Though the seeding games have yet to start, the NBA‘s bubble experiment in Orlando has been a success so far. With 22 teams entering the Walt Disney Resort bubble, the league enforcing strict protocol and regulations for all its players and zero positive coronavirus tests, to this point, professional basketball has set the standard for other sports leagues to aspire to as they plan their own returns to play.

However, none of this changes the fact that Florida — and the United States in general — remains a hotbed for COVID-19, with the number of cases surpassing 4.4 million cases and 152,000 deaths as of Tuesday. Despite this complete failure to contain the virus by simply wearing masks and maintaining social distancing, the U.S. is now approaching another potential catastrophe with schools attempting to reopen in the fall.

Bearing that in mind, National Basketball Players Association executive director Michele Roberts is already speaking an idea into existence that might be a no-brainer if things remain the same over the next few months.
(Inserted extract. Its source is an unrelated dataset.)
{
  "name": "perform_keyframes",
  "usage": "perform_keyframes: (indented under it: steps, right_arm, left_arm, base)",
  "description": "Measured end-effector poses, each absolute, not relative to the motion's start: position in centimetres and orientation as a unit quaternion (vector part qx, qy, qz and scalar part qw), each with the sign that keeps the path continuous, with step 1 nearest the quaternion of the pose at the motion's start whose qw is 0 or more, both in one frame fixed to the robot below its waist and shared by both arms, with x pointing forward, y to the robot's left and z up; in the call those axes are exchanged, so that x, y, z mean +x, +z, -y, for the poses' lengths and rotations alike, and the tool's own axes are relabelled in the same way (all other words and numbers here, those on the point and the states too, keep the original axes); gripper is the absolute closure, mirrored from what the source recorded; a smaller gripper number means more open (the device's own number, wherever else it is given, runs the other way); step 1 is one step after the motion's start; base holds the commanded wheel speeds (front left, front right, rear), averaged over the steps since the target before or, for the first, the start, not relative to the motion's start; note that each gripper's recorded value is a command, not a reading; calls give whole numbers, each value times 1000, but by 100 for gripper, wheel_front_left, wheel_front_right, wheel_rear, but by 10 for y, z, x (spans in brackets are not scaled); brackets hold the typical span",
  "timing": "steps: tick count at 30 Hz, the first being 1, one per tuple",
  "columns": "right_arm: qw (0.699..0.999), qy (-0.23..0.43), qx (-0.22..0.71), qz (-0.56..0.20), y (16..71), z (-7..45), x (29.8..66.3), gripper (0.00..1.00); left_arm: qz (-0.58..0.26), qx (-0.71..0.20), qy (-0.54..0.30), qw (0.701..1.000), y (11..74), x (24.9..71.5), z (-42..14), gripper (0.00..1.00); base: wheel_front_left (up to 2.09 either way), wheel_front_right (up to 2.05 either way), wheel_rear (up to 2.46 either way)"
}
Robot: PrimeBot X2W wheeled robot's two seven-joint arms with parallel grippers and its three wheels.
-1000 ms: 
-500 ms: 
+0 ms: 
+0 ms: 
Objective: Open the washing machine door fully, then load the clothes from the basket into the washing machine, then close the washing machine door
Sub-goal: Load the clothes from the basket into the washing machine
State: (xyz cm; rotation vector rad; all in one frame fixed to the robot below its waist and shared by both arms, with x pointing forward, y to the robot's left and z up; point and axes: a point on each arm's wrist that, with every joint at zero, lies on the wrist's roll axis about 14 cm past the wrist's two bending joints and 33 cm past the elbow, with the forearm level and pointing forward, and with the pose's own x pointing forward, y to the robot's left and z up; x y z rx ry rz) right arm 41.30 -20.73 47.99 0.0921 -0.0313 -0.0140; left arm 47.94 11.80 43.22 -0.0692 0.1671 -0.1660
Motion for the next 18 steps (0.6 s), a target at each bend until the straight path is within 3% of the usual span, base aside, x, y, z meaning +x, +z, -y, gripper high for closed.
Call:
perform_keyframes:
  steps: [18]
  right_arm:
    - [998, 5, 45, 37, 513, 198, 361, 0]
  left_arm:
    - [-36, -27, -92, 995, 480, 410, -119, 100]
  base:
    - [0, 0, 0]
According to ESPN’s Tim Bontemps, Roberts says the NBA might need a bubble for the entire 2020-21 season too.

“If tomorrow looks like today, I don’t know how we say we can do it differently,” she told ESPN.
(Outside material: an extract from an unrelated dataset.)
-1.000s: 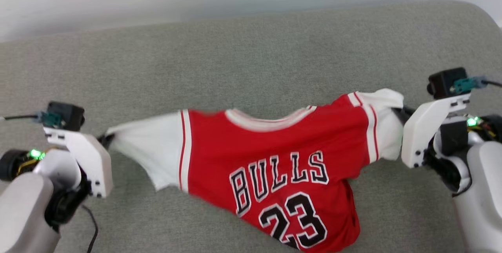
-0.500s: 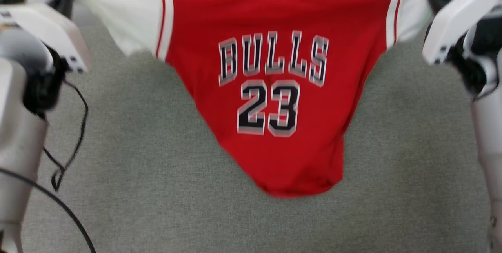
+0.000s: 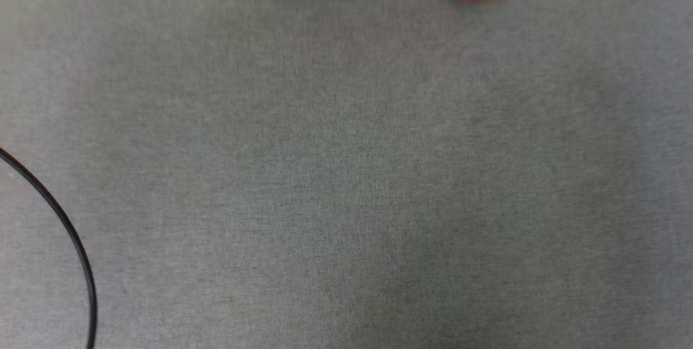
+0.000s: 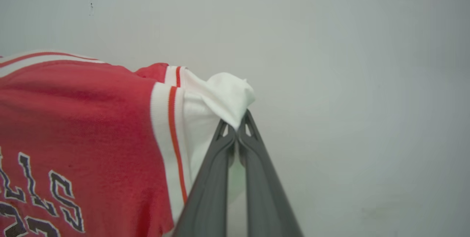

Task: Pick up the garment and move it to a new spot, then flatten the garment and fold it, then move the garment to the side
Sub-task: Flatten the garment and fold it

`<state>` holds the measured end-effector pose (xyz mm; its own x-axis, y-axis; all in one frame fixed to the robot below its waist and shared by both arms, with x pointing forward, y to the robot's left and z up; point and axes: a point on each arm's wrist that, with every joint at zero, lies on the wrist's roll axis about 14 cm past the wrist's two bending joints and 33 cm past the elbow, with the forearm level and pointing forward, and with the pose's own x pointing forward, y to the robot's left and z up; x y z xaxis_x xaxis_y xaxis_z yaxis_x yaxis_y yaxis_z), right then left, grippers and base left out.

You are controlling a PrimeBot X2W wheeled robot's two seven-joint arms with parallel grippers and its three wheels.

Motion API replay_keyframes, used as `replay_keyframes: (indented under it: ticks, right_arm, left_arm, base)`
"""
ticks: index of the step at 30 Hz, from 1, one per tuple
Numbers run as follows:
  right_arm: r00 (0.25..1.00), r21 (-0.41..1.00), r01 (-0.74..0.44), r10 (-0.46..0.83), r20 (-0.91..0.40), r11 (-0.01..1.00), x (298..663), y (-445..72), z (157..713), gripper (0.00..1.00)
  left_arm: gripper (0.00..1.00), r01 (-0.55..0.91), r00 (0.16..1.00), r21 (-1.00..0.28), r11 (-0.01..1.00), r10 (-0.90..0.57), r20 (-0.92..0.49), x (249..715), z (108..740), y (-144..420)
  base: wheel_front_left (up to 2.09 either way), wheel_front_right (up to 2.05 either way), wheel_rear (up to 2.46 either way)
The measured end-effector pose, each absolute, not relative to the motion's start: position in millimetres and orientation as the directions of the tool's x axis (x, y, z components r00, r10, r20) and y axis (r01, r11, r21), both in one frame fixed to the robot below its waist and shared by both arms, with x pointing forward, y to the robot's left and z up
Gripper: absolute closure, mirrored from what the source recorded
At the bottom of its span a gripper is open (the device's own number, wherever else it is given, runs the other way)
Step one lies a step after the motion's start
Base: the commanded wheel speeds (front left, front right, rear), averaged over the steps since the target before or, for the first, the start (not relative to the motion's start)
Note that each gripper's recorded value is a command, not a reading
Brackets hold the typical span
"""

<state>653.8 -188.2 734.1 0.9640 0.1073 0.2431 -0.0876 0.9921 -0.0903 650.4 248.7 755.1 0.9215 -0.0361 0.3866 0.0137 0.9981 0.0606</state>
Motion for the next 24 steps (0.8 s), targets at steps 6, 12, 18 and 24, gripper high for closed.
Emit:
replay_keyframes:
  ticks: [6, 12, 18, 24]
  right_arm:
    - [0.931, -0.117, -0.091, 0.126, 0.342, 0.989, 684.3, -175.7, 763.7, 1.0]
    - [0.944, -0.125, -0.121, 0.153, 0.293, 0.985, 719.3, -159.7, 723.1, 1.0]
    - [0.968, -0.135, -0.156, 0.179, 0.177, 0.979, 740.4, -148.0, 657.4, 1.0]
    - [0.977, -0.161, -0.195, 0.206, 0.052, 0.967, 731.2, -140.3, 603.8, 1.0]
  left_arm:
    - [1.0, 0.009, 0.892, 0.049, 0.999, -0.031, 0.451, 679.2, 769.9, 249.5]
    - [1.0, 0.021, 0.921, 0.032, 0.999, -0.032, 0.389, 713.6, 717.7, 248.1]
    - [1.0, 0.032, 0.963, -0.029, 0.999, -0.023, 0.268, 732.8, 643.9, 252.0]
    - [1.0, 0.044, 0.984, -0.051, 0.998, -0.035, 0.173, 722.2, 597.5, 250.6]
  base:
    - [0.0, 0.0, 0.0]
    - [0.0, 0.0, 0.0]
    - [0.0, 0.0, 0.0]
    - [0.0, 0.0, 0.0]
Roberts is making a factual statement about the NBA, which feels obvious the more you think about it.

While some Americans are finally waking up as to the safety of wearing masks and the severity of this virus, many still believe their rights are being infringed upon, that this is no more deadly than the seasonal flu and that the low mortality rate is no reason to shut down the country. If that mindset holds, and the number of nationwide cases fails to decline, the NBA will be forced to forego a ton of revenue that comes from home games in favor of a bubble that can hold all 30 teams.

Just because the league has had success with its bubble experiment so far doesn’t make this an acceptable outcome. MLB (and likely the NFL soon) has already shown how easily a lack of planning can backfire on a restart for sports, but having an entire NBA season in a bubble would be unprecedented and extremely difficult to facilitate.

Gathering 22 NBA teams for eight seeding games and then the playoffs over a 1-3 month period to finish a season is one thing, but finding a way to do so for 82 regular-season games and another postseason, all while accommodating these players to have family, friends and adequate entertainment around in order to stave off boredom? That would be another matter entirely.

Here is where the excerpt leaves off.